El médico no contestó. Miró el reloj y comprobó que era mucho más tarde de lo que pensaba. Pidió a su amigo que lo acompañara a la pensión donde comía a diario. La invitación les permitiría continuar la charla otro buen rato, y con mayor lucidez, pues a esa hora el vacío de su estómago debilitaba notablemente su atención. Aunque procuró no demostrarlo, estaba algo irritado por la petición de Antonio. De sobras sabía él que no se llevaba bien con Martín, así que prefería no pedirle favores.
15 de Octubre
Esto es una lucha constante. Las mandíbulas me duelen un poco y es de tanto apretarlas. Si las aprieto tanto es por una noble finalidad: contenerme y no saltar sobre el cuello de algún que otro paciente. Saber eso me consuela aunque no me quita ni una pizca de agotamiento.
Y entonces aparece Antonio. Es oportuno el tío. El mejor de los regalos que uno puede pedirle al cielo es tener un amigo como Antonio. En mi caso no ha sido necesario pedir nada ya que alguien me otorgó el privilegio sin consultarme. No sé si evolucionaré en un futuro hacia la demencia, pero si esto ocurre no será porque Antonio no se haya tomado todas las molestias del mundo para impedirlo. ¿Y cómo habrá hecho tal cosa? Pues estimulándome.
Espoleando mis neuronas con pruebas y adivinanzas.

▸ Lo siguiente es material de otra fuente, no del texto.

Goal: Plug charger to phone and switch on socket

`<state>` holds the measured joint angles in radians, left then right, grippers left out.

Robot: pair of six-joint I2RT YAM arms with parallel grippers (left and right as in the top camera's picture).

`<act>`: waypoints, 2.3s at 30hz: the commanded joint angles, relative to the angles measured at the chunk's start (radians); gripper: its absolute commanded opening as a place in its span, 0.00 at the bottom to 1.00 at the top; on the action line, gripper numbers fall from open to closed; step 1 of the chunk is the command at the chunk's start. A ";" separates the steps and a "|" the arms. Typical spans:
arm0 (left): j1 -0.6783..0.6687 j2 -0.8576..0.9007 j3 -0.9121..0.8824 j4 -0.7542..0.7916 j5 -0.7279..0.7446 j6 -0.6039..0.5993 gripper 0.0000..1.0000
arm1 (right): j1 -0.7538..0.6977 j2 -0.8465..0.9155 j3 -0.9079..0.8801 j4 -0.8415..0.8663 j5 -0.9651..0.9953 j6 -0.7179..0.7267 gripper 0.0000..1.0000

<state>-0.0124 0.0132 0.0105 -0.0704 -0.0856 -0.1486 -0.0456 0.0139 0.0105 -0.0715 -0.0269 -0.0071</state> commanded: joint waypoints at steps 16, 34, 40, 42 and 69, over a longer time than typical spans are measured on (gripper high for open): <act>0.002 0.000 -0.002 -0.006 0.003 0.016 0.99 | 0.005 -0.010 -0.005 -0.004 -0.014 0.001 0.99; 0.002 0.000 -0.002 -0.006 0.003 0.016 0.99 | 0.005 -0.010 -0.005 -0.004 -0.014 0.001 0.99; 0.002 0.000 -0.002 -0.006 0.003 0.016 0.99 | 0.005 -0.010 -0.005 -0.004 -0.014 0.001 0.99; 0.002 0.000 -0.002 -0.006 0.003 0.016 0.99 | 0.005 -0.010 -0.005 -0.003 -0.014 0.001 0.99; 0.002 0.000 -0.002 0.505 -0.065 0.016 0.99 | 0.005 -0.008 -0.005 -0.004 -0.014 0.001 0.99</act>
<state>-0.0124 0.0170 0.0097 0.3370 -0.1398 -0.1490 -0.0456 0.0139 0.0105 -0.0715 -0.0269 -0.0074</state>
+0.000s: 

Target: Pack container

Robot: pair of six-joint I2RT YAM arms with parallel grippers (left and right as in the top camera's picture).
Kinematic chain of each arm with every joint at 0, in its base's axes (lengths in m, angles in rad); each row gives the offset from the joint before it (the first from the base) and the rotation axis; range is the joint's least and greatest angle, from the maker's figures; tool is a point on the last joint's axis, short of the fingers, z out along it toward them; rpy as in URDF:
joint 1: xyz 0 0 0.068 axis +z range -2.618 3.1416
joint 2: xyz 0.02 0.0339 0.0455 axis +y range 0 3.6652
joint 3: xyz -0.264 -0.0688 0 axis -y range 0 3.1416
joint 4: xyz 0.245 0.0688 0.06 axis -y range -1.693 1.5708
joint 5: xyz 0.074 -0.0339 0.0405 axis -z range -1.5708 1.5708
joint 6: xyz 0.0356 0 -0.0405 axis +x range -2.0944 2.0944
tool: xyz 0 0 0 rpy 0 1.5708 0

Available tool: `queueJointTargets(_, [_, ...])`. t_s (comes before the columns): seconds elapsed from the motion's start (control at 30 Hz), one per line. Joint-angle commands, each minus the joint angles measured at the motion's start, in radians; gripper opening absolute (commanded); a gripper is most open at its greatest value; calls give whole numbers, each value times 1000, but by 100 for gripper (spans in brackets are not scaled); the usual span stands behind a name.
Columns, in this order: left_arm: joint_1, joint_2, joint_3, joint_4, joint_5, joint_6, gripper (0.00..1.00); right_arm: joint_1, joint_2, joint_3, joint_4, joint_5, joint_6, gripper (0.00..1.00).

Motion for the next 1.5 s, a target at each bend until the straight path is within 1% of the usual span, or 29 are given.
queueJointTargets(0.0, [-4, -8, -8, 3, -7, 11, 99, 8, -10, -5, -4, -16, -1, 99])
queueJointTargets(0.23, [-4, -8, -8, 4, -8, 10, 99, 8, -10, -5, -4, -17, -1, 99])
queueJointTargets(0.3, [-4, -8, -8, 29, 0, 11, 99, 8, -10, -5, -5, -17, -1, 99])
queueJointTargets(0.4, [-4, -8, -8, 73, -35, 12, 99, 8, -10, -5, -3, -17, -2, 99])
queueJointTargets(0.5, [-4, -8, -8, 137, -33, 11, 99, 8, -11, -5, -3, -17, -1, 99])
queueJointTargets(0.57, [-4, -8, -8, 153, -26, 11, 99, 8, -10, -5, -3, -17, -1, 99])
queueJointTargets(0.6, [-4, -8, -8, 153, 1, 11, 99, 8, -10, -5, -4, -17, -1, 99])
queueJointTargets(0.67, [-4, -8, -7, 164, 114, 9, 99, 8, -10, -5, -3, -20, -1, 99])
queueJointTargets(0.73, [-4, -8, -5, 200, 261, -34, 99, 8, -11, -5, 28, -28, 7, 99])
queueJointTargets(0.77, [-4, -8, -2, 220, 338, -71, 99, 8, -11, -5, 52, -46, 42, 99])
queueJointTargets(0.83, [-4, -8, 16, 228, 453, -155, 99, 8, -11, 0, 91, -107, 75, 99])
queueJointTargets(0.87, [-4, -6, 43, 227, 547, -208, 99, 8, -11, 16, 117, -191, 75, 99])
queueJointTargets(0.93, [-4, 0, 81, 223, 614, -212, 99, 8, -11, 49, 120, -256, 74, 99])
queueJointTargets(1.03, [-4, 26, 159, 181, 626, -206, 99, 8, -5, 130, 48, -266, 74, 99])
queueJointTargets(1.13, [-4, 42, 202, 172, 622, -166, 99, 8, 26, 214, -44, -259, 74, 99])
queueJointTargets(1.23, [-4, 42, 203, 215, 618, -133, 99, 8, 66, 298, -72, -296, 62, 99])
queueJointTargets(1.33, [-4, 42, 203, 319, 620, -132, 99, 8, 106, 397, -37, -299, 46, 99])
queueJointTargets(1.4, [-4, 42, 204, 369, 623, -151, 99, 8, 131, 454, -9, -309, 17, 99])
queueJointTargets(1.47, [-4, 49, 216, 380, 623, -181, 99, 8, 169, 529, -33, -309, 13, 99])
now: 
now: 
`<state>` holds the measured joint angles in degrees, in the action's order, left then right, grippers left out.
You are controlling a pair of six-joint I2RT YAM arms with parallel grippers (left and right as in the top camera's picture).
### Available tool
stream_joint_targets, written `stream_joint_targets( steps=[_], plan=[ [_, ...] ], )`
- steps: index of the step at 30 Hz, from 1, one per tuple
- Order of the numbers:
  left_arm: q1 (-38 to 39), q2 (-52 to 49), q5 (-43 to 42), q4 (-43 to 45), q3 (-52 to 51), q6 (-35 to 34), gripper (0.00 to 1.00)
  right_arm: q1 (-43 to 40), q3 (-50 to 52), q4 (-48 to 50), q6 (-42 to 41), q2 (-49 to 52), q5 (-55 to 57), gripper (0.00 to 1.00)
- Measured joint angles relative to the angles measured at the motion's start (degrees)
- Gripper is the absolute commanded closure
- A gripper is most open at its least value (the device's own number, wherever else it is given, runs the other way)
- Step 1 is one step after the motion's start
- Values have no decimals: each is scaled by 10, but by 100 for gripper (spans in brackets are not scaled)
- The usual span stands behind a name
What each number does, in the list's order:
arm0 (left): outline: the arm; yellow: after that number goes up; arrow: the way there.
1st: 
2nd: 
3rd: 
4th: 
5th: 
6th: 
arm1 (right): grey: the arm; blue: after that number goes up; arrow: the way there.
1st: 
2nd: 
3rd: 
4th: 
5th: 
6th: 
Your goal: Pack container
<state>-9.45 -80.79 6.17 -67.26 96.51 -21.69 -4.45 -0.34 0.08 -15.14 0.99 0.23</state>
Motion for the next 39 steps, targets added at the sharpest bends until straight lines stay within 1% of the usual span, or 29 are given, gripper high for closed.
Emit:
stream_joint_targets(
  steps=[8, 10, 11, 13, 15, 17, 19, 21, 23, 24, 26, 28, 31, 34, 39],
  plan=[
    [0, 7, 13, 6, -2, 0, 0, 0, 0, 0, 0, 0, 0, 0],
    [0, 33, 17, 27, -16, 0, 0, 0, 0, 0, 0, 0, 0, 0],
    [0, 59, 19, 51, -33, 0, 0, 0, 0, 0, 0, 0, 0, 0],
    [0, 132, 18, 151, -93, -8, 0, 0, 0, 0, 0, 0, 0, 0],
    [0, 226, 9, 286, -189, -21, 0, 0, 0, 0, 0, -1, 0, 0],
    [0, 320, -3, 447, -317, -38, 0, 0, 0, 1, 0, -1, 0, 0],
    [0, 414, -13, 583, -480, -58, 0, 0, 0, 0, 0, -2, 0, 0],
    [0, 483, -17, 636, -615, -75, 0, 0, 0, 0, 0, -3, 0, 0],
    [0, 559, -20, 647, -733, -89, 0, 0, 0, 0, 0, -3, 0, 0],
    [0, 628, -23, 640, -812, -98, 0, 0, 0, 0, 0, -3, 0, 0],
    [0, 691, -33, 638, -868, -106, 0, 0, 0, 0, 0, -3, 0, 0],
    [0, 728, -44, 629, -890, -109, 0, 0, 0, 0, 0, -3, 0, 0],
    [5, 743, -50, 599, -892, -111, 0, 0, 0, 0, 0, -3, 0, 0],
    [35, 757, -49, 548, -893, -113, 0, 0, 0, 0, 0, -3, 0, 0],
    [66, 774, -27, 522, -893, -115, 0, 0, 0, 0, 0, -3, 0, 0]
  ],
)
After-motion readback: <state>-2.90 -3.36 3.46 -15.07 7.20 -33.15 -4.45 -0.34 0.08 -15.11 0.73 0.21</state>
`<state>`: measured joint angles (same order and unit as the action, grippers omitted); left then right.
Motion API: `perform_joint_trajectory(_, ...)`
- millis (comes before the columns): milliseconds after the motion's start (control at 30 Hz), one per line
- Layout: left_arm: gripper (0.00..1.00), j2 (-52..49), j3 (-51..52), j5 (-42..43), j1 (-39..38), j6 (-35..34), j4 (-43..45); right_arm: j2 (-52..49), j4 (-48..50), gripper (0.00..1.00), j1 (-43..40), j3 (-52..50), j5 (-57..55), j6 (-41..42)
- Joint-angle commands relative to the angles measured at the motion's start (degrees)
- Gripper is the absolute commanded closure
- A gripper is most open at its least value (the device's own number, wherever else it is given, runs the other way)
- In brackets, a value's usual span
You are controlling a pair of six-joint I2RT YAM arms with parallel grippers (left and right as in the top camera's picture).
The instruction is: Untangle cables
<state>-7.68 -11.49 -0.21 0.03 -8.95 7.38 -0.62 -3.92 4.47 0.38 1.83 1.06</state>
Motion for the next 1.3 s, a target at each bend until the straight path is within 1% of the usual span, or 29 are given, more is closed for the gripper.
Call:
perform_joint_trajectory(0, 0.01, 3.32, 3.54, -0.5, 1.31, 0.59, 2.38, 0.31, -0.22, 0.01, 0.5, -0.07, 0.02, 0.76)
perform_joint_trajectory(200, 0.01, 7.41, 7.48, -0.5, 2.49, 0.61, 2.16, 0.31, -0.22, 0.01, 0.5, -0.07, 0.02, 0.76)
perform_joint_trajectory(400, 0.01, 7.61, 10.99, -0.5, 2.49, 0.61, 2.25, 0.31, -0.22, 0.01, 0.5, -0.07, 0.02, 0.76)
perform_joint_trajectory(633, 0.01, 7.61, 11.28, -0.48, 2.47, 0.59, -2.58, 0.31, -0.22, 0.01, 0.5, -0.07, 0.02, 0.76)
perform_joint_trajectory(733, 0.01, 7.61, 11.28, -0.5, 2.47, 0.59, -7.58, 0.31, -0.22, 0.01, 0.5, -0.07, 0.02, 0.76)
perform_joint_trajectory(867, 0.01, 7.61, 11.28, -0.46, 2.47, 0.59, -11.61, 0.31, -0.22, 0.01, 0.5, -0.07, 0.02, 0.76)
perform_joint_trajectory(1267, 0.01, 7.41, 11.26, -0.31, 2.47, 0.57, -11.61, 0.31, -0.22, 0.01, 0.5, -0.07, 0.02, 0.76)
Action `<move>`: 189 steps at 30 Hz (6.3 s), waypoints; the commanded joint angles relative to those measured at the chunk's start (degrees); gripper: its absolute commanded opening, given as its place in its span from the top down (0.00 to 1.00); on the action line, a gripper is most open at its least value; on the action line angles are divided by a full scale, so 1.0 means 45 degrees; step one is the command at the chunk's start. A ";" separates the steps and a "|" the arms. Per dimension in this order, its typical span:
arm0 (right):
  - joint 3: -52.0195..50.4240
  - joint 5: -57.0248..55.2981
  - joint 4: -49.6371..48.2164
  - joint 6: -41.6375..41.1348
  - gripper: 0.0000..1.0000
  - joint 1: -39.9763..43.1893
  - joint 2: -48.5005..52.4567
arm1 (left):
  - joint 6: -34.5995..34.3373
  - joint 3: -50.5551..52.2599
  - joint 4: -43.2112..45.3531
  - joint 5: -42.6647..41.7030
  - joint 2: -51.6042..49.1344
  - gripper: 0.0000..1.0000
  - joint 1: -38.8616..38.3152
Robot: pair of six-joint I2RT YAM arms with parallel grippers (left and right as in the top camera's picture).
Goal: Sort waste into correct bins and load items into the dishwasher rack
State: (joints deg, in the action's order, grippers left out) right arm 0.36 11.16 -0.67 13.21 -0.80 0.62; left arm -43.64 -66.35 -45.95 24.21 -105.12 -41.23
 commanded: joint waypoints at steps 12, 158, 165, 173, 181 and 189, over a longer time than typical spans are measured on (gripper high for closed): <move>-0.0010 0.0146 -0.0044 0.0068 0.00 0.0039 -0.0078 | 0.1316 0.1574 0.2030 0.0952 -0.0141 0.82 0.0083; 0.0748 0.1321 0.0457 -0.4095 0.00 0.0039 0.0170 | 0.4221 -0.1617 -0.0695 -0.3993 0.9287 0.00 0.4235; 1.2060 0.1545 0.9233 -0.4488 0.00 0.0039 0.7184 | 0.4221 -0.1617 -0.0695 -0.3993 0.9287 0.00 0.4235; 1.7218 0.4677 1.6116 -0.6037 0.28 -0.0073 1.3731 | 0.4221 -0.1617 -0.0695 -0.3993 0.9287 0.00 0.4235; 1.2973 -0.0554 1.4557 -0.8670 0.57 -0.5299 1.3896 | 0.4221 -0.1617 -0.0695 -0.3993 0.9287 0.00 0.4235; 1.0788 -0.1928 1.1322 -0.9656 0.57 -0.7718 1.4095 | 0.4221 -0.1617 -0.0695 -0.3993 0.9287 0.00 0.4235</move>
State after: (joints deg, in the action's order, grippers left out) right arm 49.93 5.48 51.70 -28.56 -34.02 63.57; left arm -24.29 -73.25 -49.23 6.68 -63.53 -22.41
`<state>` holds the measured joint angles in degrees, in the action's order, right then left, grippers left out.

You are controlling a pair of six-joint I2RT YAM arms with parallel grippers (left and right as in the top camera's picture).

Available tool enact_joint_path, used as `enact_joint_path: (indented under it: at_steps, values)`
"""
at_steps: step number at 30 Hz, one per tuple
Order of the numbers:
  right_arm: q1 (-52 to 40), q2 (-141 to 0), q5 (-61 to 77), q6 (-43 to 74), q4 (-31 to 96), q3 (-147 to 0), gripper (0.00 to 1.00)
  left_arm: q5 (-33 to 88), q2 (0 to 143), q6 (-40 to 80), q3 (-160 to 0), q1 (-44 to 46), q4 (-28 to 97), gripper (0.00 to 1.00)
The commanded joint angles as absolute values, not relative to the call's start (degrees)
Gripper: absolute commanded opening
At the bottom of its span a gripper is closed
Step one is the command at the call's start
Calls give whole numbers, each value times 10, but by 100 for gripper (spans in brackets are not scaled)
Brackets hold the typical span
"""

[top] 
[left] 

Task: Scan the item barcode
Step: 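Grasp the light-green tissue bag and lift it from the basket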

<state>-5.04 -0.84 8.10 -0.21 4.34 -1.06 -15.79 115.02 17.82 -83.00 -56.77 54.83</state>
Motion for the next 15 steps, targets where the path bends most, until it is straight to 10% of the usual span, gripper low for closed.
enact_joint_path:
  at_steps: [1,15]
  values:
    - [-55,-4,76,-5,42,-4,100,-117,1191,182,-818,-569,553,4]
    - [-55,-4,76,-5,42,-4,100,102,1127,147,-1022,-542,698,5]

A veces me digo que Antonio cumple en cierta manera las funciones de la esposa que todavía no tengo. Le molesta verme quieto y por eso no me deja reposar. Justo lo que he visto hacer con sus respectivos maridos a las mujeres de algunos amigos. Con la idea de mantenerlos en forma, claro. No debería casarme si nuestra amistad se mantiene saludable en los próximos años: me ahorraría el jaleo de la boda, las invitaciones, los gastos... Y el estrés, que es lo peor.
Mi auténtico problema es no saber decir que no. Si zanjase con un NO con mayúsculas su invitación a sumarme a esta aventura en la que me quiere embarcar, le bajaría los humos para siempre. Podríamos dedicarnos en adelante a lo que realmente nos gusta a ambos que es discutir de política y de filosofía. Eso es un decir, porque no quiero pecar de presuntuoso. De filosofía no hablamos: yo recibo lecciones suyas. Y tengo que reconocer que me encanta escucharle. Lo que me molesta es que azuce en mí hábitos que no se corresponden con mi forma de ser. Yo no soy persona de andar de un lado a otro husmeando en la vida de los demás, revolviendo cosas de aquí para allá. ¿Me gustaría ser de esa clase de personas? Sin duda ninguna. Pero me falta energía, lo reconozco.
Creo que Antonio se aprovecha de mi curiosidad. Siento curiosidad por lo que me ha contado; he tratado de ocultarla pero se me nota mucho. El muy zorro me conoce a la perfección y eso que nos tratamos desde hace relativamente poco tiempo: sabe de mi irresistible inclinación hacia las cosas enigmáticas aunque haya una parte de mí que siempre ponga reparos. La parte perezosa, la que odia meterse en líos.
¿Y si de verdad varias personas murieron intoxicadas veintisiete años atrás? Por puro respeto a la lógica científica me he visto obligado a negarlo, claro, pero ¿qué pasaría si estuviesen conectadas con las actuales?
Si le contase a Antonio lo que hice en Sevilla (y él decidiera creerme), se entusiasmaría, supongo. Claro que, entonces, me exigiría resolverlo. Y sólo me he comprometido a ayudarle.